Our study revealed that RBC-transfusion dependency was an independent risk factor for HF onset in multivariate analysis (OR, 5.21; 95% CI, 1.59-17.0; p=0.01). Almost all patients (13/15, 93%) who had HF were RBC transfusion dependent. Two patients (patients 2 and 3) who were not transfusion-dependent had a history of OMI, CHF, and CKD. Patients with RBC transfusion-dependent MDS also have an increased risk of possible cardiac events due to both chronic anemia and iron overload [10,48], and the level of anemia and RBCtransfusion dependency are speculated to affect cardiac remodeling [49]. Although no significant difference was found between the control and HF onset groups in baseline serum ferritin value just before azacitidine therapy (845 vs. 939 ng/ml; 95% CI, -492–304; p=0.64, Table 1), a significant difference was noted between baseline and HF onset values (1051 vs. 1518 ng/ml; 95% CI, -754 to -179; p‹0.01) in 13 patients with RBC-transfusion dependency. These data suggest that RBC-transfusion dependency could induce iron overload. Thus, evaluation of serum ferritin value and iron chelation therapy is important to prevent cardiac dysfunction resulting from myocardial iron deposition, as reported in previous studies [50,51].

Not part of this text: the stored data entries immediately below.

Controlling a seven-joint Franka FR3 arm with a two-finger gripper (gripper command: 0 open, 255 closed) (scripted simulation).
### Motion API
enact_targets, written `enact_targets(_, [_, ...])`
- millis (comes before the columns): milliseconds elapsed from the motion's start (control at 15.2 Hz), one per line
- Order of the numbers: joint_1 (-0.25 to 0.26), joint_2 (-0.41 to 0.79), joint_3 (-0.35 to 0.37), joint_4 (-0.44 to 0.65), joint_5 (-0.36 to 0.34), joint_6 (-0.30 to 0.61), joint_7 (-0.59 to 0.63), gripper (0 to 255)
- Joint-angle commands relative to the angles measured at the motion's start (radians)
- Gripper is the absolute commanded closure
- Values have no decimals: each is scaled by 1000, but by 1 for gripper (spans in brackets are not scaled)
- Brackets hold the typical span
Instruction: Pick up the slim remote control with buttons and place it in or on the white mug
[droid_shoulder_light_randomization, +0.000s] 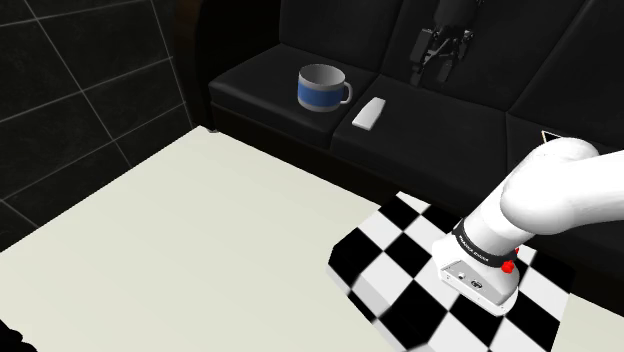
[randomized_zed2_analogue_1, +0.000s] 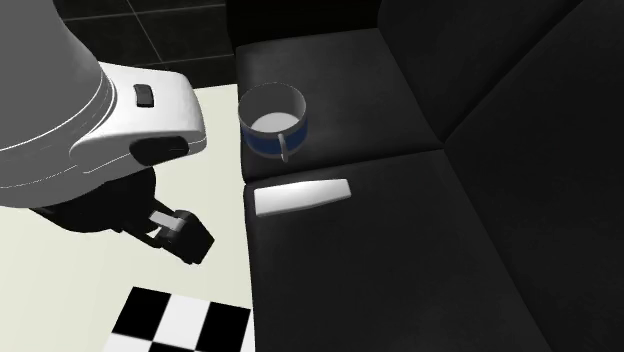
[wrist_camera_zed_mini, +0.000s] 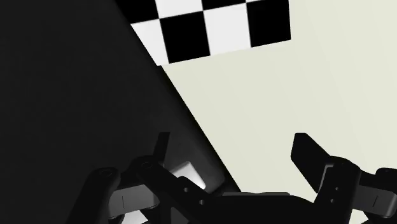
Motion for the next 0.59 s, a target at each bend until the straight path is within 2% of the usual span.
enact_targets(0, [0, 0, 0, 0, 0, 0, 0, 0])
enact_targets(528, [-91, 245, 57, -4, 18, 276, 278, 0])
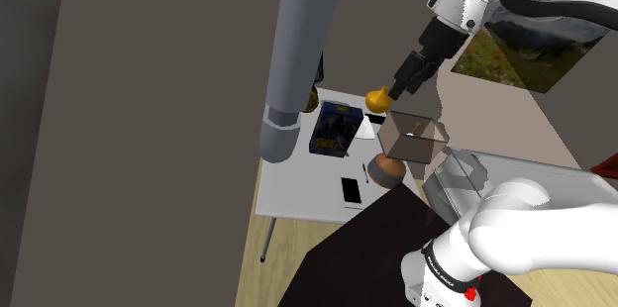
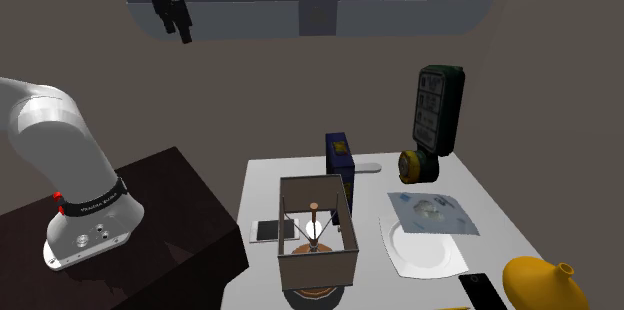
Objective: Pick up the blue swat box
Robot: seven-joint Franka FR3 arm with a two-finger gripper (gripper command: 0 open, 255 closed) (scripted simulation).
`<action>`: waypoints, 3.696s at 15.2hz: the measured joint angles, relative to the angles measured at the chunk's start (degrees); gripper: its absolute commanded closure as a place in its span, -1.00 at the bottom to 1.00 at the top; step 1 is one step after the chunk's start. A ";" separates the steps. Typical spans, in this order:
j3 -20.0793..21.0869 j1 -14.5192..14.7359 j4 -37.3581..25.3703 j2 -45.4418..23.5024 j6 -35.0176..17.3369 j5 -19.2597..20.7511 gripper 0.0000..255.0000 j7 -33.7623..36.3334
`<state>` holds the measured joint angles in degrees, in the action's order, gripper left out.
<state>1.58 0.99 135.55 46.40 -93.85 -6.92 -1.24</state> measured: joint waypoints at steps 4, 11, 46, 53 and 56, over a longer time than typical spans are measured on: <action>1.46 -1.22 -0.30 -4.04 -3.53 -1.31 -1.00 4.28; 5.10 -5.23 -5.50 -17.82 -11.89 -4.10 -1.00 18.50; -2.42 -17.14 -43.00 -80.39 -35.38 -11.76 -1.00 75.49; -3.25 -18.46 -45.44 -86.28 -38.48 -14.03 -1.00 78.40; -3.06 -18.61 -45.62 -87.78 -39.76 -14.35 -1.00 77.92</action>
<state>-1.48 -17.63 89.93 -41.38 -133.61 -21.28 76.68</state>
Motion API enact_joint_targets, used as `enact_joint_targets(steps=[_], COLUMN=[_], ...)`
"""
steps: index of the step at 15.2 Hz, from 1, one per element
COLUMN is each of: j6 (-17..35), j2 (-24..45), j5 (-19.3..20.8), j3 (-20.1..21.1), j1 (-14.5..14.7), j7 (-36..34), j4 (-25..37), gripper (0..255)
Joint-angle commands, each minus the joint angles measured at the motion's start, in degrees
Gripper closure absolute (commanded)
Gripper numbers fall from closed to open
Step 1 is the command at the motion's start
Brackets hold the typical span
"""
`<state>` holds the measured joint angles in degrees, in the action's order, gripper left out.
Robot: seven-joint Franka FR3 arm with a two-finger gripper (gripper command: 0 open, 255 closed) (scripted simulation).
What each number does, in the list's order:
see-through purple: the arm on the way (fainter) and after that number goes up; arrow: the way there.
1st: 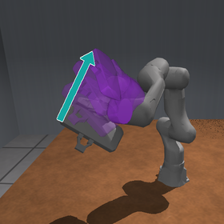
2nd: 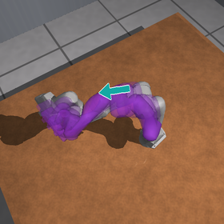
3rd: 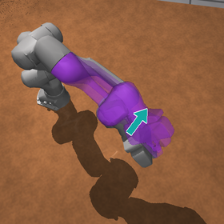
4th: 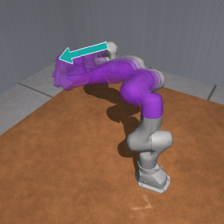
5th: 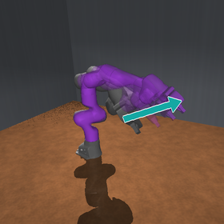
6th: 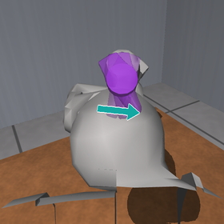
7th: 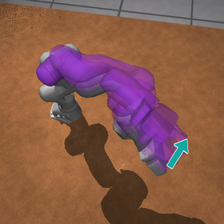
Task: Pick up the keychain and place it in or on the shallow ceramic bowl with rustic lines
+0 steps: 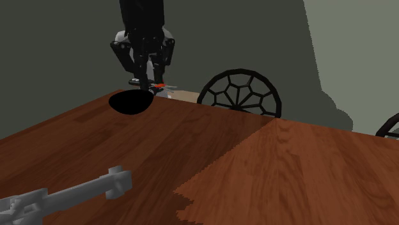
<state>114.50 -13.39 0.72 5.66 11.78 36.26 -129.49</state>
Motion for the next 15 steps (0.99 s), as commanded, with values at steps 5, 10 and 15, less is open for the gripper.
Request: enact_joint_targets(steps=[5, 10, 15], j6=[-1.0, -3.9, 0.4], j2=[-11.9, -23.9, -22.7], j5=[0.5, 2.7, 2.9], j3=[-3.4, -7.3, -7.4], j1=[-1.8, -4.1, -4.2], j7=[5.1, 10.1, 9.9], j4=[-10.7, -19.6, -22.7], gripper=[255, 255, 255])
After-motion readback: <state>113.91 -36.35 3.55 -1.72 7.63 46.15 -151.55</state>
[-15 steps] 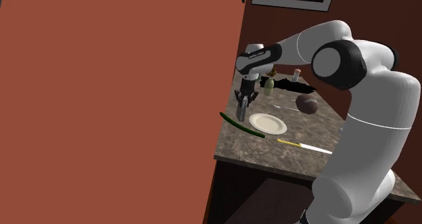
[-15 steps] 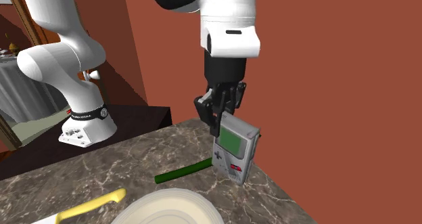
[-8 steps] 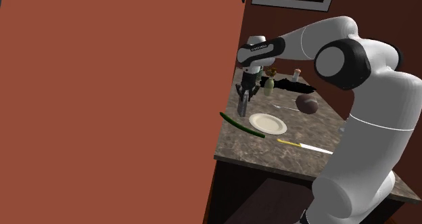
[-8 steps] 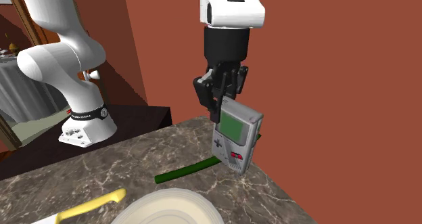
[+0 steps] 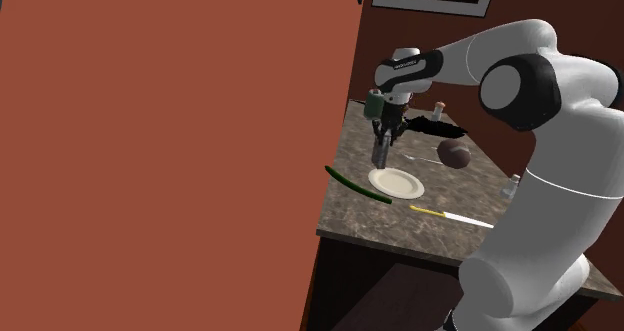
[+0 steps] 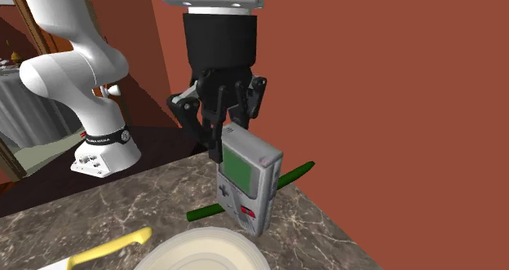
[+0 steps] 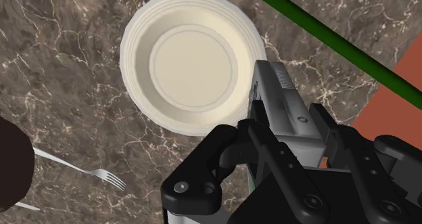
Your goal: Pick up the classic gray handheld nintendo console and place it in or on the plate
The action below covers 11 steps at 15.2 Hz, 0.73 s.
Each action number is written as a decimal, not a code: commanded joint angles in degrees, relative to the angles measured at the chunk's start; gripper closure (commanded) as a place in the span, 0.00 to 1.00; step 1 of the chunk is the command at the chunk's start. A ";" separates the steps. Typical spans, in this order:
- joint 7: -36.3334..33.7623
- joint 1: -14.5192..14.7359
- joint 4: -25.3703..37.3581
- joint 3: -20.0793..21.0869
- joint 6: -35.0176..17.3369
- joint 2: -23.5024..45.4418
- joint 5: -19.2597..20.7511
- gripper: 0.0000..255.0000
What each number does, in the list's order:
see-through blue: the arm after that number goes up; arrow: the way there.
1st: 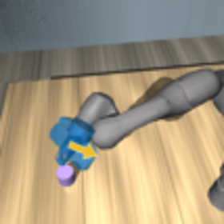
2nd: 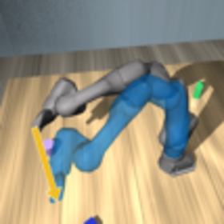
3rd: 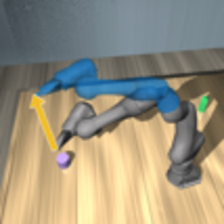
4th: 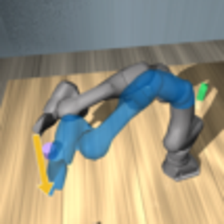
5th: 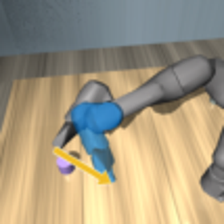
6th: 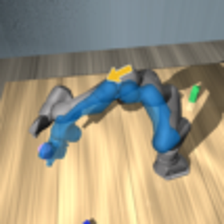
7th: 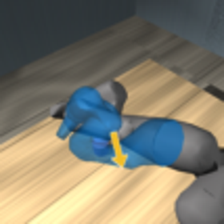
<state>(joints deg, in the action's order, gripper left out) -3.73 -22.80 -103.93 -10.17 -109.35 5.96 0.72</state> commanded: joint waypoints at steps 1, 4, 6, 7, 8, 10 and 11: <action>2.73 -1.44 0.68 -1.17 0.86 -0.30 -0.05 1.00; 6.58 -3.53 1.59 -2.89 1.92 -0.53 -0.15 1.00; 9.19 -4.95 2.55 -4.05 2.71 -0.41 -0.29 1.00; 10.55 -5.69 3.15 -4.64 3.14 -0.25 -0.39 1.00; 10.54 -5.69 2.48 -4.64 2.39 -0.17 -0.41 1.00; 10.54 -5.69 1.15 -4.63 0.89 0.00 -0.45 1.00; 10.55 -5.70 0.55 -4.63 0.15 0.14 -0.49 1.00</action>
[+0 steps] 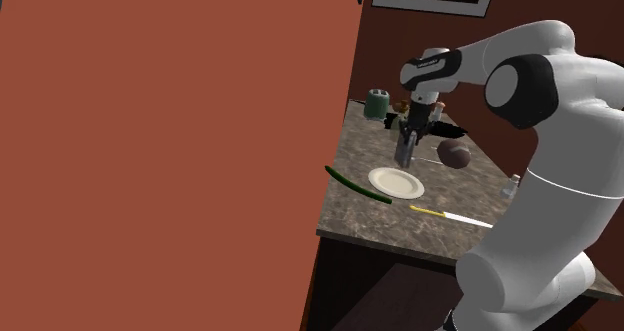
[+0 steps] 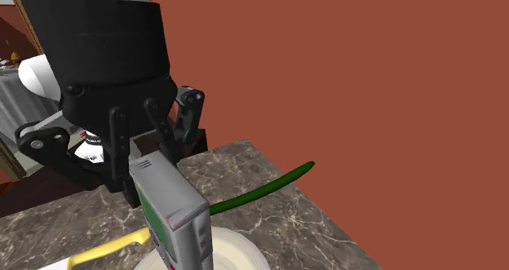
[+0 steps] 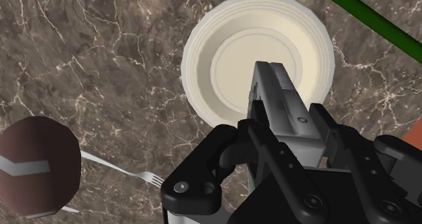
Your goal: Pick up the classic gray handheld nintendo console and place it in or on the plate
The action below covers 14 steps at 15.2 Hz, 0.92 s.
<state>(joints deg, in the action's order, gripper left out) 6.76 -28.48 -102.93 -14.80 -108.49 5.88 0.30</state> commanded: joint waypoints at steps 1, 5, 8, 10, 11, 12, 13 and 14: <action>0.07 -0.02 -1.07 0.00 -1.45 0.34 -0.10 1.00; 0.12 -0.05 -3.39 0.02 -4.38 0.97 -0.27 1.00; 0.19 -0.09 -4.99 0.04 -6.56 1.57 -0.43 1.00; 0.24 -0.11 -5.98 0.05 -8.01 2.03 -0.56 1.00; 0.28 -0.13 -6.46 0.06 -8.72 2.28 -0.63 1.00; 0.31 -0.14 -6.93 0.07 -9.44 2.53 -0.71 1.00; 0.35 -0.16 -7.38 0.08 -10.15 2.80 -0.78 1.00; 0.39 -0.18 -7.82 0.09 -10.86 3.08 -0.87 1.00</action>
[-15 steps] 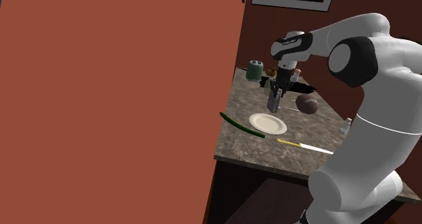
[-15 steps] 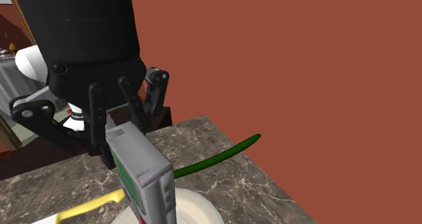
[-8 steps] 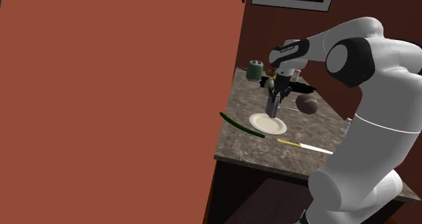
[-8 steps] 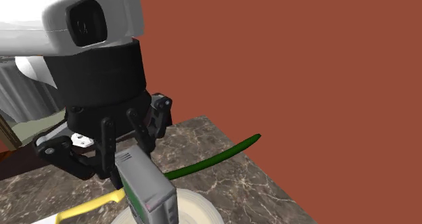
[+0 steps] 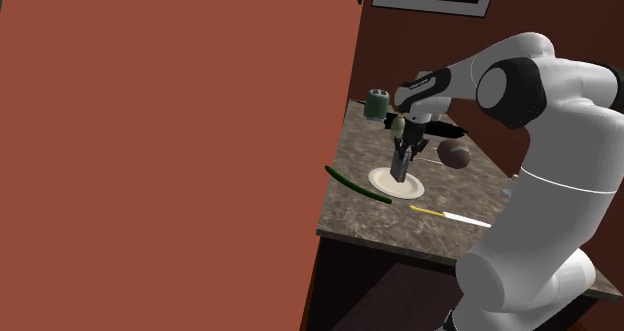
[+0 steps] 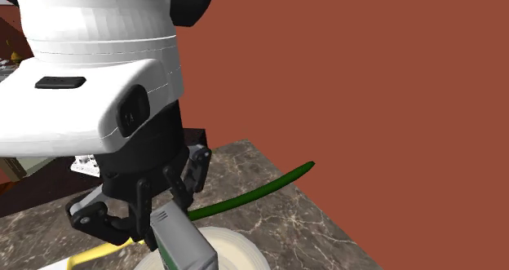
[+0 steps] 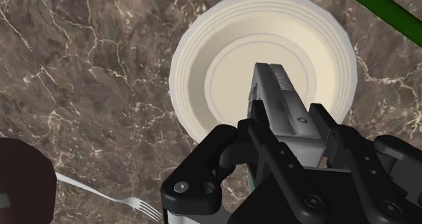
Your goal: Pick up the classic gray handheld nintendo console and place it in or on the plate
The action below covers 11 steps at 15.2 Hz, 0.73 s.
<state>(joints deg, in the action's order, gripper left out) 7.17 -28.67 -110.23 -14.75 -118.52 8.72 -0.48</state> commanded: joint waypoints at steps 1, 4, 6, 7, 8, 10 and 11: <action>0.03 0.00 -0.95 0.05 -1.53 0.54 -0.17 1.00; 0.14 -0.06 -1.99 0.09 -3.33 1.31 -0.40 1.00; 0.15 -0.06 -1.98 0.09 -3.33 1.33 -0.40 1.00; 0.15 -0.06 -1.98 0.09 -3.33 1.33 -0.40 1.00; 0.15 -0.06 -1.98 0.09 -3.33 1.33 -0.40 1.00; 0.15 -0.06 -1.98 0.09 -3.33 1.33 -0.40 1.00; 0.15 -0.06 -1.98 0.09 -3.33 1.33 -0.40 1.00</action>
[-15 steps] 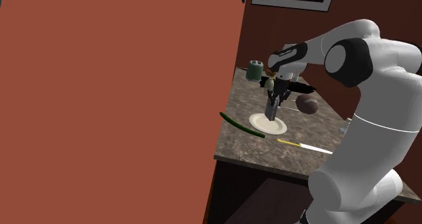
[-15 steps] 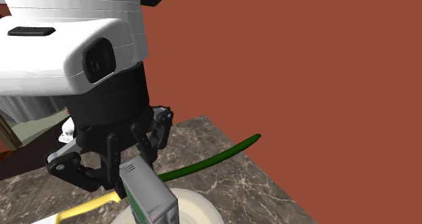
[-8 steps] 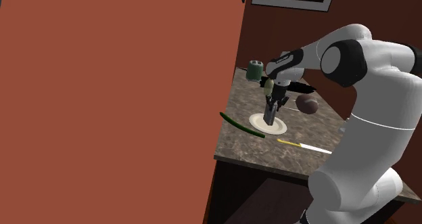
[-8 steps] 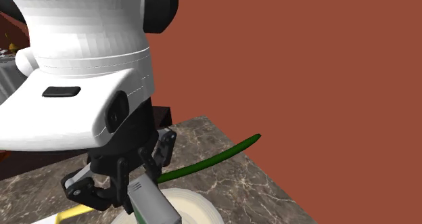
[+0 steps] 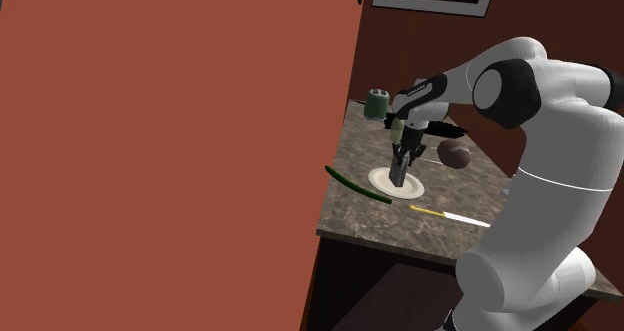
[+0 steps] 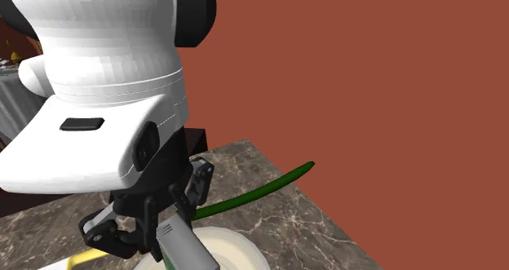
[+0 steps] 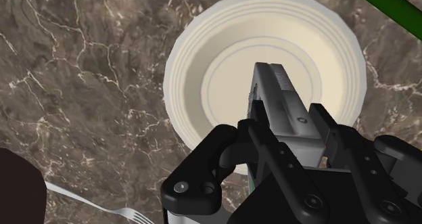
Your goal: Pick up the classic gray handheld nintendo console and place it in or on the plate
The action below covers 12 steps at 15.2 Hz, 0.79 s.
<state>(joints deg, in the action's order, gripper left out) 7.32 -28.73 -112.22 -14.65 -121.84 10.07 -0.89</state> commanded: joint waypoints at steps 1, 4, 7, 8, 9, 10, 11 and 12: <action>0.00 0.00 0.02 0.00 -0.01 -0.01 0.00 0.00; 0.00 0.00 0.02 0.00 -0.01 -0.02 0.00 0.00; -0.16 0.08 1.03 -0.03 1.76 -0.80 0.24 0.00; -0.30 0.15 2.13 -0.05 3.54 -1.50 0.45 0.00; -0.43 0.21 3.30 -0.06 5.33 -2.14 0.63 0.00; -0.52 0.26 4.29 -0.06 6.75 -2.59 0.76 0.00; -0.52 0.26 4.29 -0.06 6.75 -2.59 0.76 0.00; -0.52 0.26 4.27 -0.06 6.75 -2.60 0.76 0.00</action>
<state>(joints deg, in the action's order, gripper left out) 6.91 -28.53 -108.06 -14.73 -115.58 7.80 -0.23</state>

We analyzed the characteristics of the HF onset group and investigated the risk of death. Undergoing more than 3 previous courses of chemotherapy was a risk factor for death. Two patients (patient 11 and 12) who had more than 3 previous chemotherapy courses died of HF due to infectious disease caused by treatment for uncontrolled primary disease. In fact, infectious diseases were not only responsible for the development of HF but also exacerbated HF and resulted in death (OR, 7.00; 95% CI, 2.65-18.4; p‹0.01, Table 5). All patients in the dead subgroup had infectious disease before HF onset. Infectious disease and heavy treatment were confounding factors for death.

This study has some limitations. It was limited to a small group of patients in a single institution. Although it was impossible to perform statistical analysis for the factors correlated with death because of the small number of patients, these data can be referred to in managing patients who develop HF during azacytidine therapy. Further multicenter studies including a larger number of patients are needed.

Conclusion

Cardio-oncology is an important field in MDS management. To our knowledge, this study is the first to report an HF risk-scoring system during azacitidine therapy. The risk factors for HF were history of cardiac disease, RBC-transfusion dependency, and high WT-1 mRNA titer. Because HF onset is expected to become fatal and tends to shorten survival, appropriate management is needed.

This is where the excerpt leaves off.